心房纤维化在心房颤动（房颤）的自然病程以及房颤患者导管消融术（RFA）后的复发中起关键作用，但具体机制不明。前期工作中我们建立了国内最大样本量的房颤临床资源与样本库，初步勾勒出我国房颤的流行病学和临床特征。我们的前瞻性临床试验首次证实，血浆高Galectin-3（Gal-3）水平与房颤患者RFA术后复发相关，既往研究证明，Gal-3是肝、肺、肾等组织纤维化发生发展的重要分子节点，据此提出“Gal-3是心房纤维化重要分子开关”的核心假说。本项目立足于前期研究基础，以房颤心房纤维化的自然病程和房颤RFA造成的医源性心房纤维化这两个临床问题为切入点，建立以Gal-3为核心的房颤-心房纤维化表型组学，明确Gal-3在房颤临床转归中的作用；在动物模型上研究Gal-3致心房纤维化的机制；探索Gal-3抑制能否延缓甚至逆转心房纤维化。

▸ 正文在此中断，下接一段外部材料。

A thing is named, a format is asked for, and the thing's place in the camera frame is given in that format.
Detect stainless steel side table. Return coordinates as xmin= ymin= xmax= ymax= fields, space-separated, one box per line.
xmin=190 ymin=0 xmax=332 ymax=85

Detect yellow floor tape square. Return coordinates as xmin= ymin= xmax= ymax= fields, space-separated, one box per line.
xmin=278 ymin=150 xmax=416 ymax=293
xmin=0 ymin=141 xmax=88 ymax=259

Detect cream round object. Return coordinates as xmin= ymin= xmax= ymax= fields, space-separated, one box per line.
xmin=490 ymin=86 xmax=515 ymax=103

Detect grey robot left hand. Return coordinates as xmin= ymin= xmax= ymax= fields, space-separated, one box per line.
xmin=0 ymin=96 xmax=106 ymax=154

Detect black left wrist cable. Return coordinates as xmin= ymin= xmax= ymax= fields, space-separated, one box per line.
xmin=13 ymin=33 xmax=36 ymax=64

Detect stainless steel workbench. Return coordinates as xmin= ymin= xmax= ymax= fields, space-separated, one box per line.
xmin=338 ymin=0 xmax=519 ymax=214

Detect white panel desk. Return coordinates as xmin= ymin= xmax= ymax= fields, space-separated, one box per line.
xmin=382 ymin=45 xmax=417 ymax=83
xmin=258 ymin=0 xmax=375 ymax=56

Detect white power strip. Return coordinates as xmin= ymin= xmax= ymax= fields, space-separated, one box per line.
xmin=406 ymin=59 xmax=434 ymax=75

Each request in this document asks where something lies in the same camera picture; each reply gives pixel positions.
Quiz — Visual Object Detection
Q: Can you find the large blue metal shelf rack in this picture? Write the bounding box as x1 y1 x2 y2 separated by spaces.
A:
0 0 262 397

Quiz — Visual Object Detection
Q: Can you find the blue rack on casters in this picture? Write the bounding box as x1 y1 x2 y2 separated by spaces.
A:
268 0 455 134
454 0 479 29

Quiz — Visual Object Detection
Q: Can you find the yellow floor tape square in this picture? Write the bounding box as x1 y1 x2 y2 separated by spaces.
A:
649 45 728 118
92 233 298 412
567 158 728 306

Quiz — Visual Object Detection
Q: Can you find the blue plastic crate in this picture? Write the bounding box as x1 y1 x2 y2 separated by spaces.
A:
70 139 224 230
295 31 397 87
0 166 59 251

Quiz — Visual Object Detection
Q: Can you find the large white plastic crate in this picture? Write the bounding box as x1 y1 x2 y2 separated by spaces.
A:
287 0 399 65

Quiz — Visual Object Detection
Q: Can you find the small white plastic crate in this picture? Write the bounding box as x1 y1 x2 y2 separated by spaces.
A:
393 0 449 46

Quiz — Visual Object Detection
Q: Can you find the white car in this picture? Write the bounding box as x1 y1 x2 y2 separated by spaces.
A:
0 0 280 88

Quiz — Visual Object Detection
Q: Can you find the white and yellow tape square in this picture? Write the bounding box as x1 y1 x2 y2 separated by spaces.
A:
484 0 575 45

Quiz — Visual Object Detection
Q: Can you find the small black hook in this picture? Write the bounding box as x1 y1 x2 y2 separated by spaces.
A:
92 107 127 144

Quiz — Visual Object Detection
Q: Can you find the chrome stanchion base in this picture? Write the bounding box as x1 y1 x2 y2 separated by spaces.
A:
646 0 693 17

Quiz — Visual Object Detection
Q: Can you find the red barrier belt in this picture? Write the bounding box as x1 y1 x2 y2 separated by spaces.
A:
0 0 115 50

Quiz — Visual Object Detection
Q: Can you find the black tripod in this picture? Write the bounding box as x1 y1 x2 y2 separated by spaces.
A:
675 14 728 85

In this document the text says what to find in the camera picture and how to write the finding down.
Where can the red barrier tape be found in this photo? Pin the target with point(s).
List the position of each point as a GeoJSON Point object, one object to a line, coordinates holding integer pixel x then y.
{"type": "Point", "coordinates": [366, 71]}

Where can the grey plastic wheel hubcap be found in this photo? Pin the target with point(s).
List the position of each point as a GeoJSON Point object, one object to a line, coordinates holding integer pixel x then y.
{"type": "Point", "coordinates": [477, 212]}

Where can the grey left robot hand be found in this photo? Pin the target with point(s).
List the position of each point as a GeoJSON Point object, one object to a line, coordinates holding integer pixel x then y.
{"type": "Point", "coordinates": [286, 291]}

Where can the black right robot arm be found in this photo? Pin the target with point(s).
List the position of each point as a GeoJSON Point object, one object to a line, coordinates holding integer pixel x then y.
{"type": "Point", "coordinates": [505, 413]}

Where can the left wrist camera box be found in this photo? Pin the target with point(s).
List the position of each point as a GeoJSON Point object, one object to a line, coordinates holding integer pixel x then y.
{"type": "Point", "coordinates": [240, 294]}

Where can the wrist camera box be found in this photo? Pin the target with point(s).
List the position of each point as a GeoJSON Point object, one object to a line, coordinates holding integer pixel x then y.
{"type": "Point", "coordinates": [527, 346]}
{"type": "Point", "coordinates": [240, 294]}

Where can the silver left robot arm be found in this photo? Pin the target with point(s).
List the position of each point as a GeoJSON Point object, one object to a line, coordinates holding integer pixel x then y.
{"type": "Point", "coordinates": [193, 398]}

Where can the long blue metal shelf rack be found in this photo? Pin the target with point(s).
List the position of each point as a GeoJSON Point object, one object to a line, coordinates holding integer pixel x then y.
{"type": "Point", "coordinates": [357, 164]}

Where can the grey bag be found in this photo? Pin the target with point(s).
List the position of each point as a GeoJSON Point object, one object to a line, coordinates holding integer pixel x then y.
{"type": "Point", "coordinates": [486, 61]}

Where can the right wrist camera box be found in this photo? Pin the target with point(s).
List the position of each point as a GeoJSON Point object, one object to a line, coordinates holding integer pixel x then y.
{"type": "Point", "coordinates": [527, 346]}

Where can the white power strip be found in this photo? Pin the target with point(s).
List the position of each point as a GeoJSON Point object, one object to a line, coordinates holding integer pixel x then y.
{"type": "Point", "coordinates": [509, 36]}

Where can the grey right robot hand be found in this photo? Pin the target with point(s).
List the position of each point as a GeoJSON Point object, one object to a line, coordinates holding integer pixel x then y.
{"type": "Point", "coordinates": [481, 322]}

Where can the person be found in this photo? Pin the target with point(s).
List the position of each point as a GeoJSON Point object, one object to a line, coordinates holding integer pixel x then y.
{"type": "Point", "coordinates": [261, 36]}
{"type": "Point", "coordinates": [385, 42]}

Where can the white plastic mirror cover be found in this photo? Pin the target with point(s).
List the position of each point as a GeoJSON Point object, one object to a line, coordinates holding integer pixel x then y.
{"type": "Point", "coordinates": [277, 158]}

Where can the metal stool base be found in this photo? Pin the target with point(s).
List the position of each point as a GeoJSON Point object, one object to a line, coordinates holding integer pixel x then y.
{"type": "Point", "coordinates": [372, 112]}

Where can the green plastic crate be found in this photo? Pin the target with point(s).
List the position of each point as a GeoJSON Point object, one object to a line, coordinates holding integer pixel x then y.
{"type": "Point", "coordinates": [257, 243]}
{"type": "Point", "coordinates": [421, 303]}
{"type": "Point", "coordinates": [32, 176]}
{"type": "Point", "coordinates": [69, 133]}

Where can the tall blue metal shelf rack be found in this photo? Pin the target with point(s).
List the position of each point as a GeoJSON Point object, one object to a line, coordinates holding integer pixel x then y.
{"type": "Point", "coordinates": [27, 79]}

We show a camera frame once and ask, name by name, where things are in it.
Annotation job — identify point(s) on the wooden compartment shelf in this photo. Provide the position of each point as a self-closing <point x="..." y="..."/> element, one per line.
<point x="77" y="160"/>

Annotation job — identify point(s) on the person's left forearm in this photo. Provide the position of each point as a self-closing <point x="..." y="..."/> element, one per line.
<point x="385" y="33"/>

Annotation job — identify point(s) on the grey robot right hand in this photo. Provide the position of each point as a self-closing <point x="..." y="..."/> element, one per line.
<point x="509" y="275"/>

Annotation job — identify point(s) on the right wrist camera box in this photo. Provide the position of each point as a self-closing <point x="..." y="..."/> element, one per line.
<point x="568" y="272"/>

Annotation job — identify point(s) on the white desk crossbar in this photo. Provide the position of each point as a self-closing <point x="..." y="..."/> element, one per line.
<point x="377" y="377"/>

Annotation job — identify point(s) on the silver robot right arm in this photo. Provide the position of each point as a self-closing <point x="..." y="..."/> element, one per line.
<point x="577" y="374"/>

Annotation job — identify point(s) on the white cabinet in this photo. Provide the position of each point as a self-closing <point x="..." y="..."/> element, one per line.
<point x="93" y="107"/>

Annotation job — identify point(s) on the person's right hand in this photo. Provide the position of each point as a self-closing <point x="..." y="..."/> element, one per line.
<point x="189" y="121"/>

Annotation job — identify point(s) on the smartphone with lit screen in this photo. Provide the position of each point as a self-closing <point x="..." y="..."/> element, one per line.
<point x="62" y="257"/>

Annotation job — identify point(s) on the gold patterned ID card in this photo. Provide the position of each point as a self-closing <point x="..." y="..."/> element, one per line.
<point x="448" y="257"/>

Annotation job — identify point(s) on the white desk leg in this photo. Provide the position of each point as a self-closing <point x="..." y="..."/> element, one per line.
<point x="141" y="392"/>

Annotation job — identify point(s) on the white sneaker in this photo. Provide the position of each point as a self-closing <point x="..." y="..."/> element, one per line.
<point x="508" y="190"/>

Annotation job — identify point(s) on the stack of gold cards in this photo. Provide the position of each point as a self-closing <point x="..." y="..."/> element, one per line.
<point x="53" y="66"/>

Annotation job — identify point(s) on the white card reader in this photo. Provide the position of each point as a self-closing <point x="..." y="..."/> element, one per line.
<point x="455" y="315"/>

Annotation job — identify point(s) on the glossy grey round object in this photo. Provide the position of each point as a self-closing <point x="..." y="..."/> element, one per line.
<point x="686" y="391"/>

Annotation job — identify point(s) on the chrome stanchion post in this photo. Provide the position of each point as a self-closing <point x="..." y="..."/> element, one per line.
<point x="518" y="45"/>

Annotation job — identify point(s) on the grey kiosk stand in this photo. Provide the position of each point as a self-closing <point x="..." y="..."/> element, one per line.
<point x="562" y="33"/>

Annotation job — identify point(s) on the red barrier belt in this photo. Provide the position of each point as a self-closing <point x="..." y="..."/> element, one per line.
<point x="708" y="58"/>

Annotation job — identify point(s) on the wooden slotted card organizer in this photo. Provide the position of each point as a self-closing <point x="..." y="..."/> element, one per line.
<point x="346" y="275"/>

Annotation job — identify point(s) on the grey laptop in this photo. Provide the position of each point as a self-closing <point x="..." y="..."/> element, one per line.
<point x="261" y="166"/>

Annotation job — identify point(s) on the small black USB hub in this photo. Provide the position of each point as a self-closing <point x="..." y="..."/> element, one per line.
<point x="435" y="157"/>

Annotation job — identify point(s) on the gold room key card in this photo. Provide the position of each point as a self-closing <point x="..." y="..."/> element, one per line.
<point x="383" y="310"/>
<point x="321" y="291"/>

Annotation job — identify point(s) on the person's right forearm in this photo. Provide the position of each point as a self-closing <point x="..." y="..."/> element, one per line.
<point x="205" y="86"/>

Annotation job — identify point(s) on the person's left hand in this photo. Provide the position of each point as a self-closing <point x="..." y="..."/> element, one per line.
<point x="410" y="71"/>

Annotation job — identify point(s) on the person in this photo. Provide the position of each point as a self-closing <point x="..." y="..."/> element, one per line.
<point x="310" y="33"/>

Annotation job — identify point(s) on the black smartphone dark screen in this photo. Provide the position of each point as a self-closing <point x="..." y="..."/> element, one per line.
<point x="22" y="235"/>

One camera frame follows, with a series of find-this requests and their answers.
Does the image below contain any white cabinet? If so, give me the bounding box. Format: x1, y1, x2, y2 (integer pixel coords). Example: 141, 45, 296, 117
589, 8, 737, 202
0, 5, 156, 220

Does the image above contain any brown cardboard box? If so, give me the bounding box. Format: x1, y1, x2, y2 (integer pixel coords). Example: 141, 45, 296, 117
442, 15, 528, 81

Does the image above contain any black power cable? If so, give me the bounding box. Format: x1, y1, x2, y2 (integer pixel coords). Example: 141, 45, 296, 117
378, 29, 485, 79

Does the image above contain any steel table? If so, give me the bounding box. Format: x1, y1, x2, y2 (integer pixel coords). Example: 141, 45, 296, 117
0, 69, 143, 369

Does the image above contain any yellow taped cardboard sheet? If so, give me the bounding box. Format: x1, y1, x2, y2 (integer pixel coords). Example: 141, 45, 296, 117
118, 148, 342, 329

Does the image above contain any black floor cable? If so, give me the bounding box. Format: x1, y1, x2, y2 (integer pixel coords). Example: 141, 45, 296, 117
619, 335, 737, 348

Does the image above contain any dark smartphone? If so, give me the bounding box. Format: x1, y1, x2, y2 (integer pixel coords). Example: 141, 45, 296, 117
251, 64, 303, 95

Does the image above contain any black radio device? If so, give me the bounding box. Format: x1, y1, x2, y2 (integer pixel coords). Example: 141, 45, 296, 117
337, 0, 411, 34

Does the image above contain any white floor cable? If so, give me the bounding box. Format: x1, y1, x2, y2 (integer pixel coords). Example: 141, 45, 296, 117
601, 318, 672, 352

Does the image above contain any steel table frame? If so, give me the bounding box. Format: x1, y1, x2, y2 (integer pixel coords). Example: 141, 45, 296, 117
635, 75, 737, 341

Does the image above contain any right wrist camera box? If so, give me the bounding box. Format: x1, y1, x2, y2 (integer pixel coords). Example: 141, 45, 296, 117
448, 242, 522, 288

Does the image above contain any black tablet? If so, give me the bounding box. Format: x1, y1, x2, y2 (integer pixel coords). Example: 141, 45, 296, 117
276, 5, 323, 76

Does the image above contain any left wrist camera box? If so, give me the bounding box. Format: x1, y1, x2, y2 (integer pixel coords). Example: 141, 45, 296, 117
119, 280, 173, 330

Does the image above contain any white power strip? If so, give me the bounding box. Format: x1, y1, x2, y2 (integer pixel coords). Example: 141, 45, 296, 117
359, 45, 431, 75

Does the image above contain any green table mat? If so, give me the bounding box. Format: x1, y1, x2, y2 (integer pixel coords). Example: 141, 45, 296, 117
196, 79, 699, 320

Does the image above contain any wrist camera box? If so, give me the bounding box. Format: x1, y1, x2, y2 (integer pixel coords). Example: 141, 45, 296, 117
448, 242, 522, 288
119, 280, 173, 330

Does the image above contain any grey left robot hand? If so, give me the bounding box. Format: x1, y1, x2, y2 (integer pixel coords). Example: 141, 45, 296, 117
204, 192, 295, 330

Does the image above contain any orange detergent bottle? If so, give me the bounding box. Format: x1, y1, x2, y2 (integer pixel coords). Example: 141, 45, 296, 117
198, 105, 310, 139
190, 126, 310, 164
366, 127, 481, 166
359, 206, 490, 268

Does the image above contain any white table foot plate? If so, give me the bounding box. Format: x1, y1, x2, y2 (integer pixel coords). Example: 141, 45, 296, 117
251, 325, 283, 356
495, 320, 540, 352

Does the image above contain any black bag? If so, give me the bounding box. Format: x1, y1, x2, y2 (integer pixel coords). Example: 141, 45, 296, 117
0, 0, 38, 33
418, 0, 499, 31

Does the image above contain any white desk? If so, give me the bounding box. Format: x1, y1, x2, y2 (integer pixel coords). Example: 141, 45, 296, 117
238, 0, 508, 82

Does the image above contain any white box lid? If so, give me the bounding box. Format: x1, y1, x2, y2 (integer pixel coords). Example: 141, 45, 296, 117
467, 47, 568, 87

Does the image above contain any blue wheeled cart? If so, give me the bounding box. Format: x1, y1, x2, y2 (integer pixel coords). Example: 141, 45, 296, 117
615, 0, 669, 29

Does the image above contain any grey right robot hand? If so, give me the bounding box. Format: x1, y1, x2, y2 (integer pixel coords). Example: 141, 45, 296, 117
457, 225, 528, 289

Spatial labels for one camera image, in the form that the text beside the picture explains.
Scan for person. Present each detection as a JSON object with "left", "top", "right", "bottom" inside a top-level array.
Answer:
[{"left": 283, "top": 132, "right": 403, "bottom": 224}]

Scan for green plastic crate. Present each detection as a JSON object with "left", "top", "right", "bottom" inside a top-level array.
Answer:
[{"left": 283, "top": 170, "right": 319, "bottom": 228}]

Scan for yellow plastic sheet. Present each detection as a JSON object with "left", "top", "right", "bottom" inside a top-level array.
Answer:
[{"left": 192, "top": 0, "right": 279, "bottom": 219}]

籍此为建立以Gal-3为靶点的房颤防治和术后复发防范策略提供科学依据。

Atrial fibrosis plays an important role in the natural progression of atrial fibrillation (AF) and the recurrence of AF after radiofrequency catheter ablation in the patients with AF, but the underlying mechanisms are unknown. So far we have established the largest biobank of AF in China and preliminarily have delineated the epidemiological and clinical characteristics of patients with AF in our country. Based on the biobank, we demonstrated that Galectin-3, a biomarker of fibrosis, was associated with the recurrence of AF after radiofrequency catheter ablation in the patients with AF; many studies in other tissues have demonstrated that Galectin-3 play a critical role in the fibrogenesis, thus we propose that Galectin-3 is a key molecular point in the atrial fibrosis. In this project, Aim 1: we plan to establish the atrial fibrillation-atrial fibrosis phenomics with the focusing on the Galectin-3 and its associated biomarks. Aim 2: we plan to investigate the underlying mechanisms for the Galectin-3 associated atrial fibrosis. Aim 3: we plan to explore the inhibition of Galectin-3 to delay or reverse of atrial fibrosis. Taken together, this project is to establish Galectin-3 as a novel target for the prevention and treatment of atrial fibrillation.